# Mail Free sur iPhone Orange



## Adrienhb (14 Avril 2010)

Hullo,

Quelqu'un saurait-il comment régler un compte mail chez Free sur un iPhone chez Orange pour que Mail puisse envoyer les mails? J'ai beau avoir essayé plusieurs smtp et autres... ça ne passe pas. 

Merci!


----------



## Ramses2 (14 Avril 2010)

Voilà mes screens, car je suis dans le même cas que toi, et cela ne pose aucun pb


----------



## Adrienhb (14 Avril 2010)

Grand merci d'avoir pris le temps de faire des screens.
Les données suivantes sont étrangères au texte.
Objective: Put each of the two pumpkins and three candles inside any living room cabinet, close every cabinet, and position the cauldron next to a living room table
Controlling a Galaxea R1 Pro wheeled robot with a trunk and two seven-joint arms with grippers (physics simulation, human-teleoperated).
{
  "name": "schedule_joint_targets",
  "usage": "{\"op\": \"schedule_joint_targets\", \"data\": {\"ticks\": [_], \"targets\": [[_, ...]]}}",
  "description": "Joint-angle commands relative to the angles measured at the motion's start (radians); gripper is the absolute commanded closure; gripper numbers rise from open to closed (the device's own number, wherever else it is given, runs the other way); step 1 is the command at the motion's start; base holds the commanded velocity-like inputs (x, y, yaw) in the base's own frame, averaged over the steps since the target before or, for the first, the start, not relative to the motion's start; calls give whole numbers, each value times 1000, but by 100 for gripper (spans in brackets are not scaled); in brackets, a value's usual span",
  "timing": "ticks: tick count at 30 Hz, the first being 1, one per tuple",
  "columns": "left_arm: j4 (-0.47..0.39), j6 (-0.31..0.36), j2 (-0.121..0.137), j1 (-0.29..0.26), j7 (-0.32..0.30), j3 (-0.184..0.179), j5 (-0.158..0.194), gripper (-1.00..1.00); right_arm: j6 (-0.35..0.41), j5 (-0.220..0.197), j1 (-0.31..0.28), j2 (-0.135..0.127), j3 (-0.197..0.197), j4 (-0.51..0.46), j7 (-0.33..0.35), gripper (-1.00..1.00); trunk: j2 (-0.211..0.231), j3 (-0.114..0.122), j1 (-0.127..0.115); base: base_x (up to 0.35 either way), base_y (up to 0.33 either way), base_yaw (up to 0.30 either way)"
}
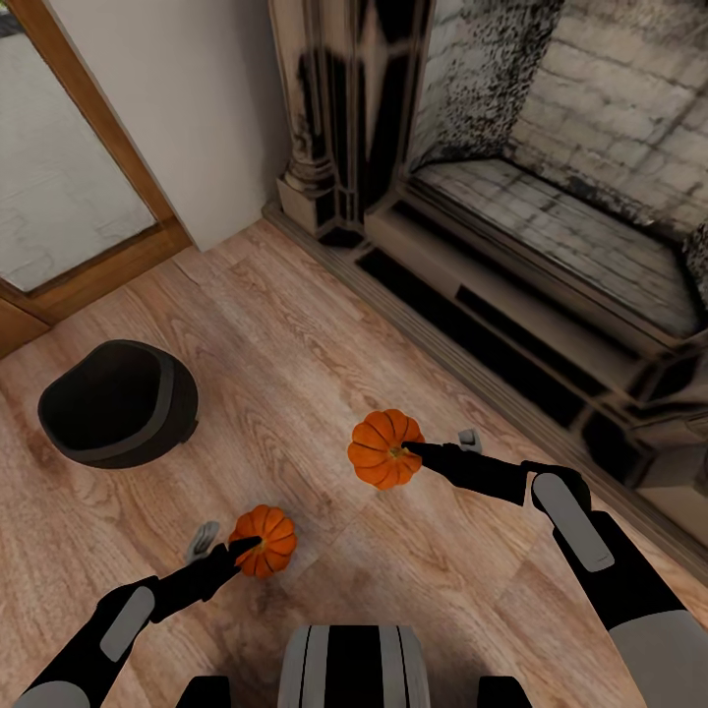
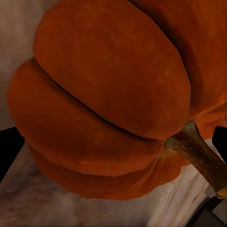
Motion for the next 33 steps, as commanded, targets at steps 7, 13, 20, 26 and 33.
{"op": "schedule_joint_targets", "data": {"ticks": [7, 13, 20, 26, 33], "targets": [[0, 9, 1, 0, -3, 3, 6, -100, 2, 3, -1, -1, 1, 0, 3, 100, 0, -1, 0, 10, 0, 0], [0, 10, 1, 0, -3, 3, 8, -100, 3, 3, 0, -1, 1, 0, 3, 100, 0, -1, 0, 0, 0, 0], [0, 8, 1, 0, -15, 4, 9, -100, 3, 3, 0, -1, 1, 0, 3, 100, 0, -1, 0, 25, 0, 0], [0, 7, 1, 0, -17, 4, 8, -100, 3, 3, -1, -1, 1, -1, 3, 100, 0, -1, 0, 3, -55, 0], [1, 7, 1, 0, -17, 4, 7, -100, 3, 4, 0, -1, 1, -1, 3, 100, 0, -1, 0, 0, -29, 0]]}}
Et grâce à toi, j'ai résolu mon problème, il m'a suffit d'aller chercher quel était mon compte chez Orange.
Merci!!!!!! :love:


----------



## Ramses2 (14 Avril 2010)

Content d'avoir pu te rendre service


----------



## mariepaule (28 Août 2010)

merci 
grâce à vous j'ai pu moi aussi résoudre mon problème ; n'empêche que je ne comprends pas pourquoi cela a marché pendant 22 mois sans difficulté avec free comme serveur d'envoi et pourquoi cela s'est brusquement bloqué????????


----------



## Killyandr (14 Septembre 2011)

Bonjour 
J'ai aussi le soucis sauf meme en installant suivant le sceens de Ramese2 cela fonctionne pas , quand tu dis que tu as été cherhcer quel était ton compte orange que veux tu dire parle la 

merci d'vance




Adrienhb a dit:


> Grand merci d'avoir pris le temps de faire des screens. Et grâce à toi, j'ai résolu mon problème, il m'a suffit d'aller chercher quel était mon compte chez Orange.
> Merci!!!!!! :love:


----------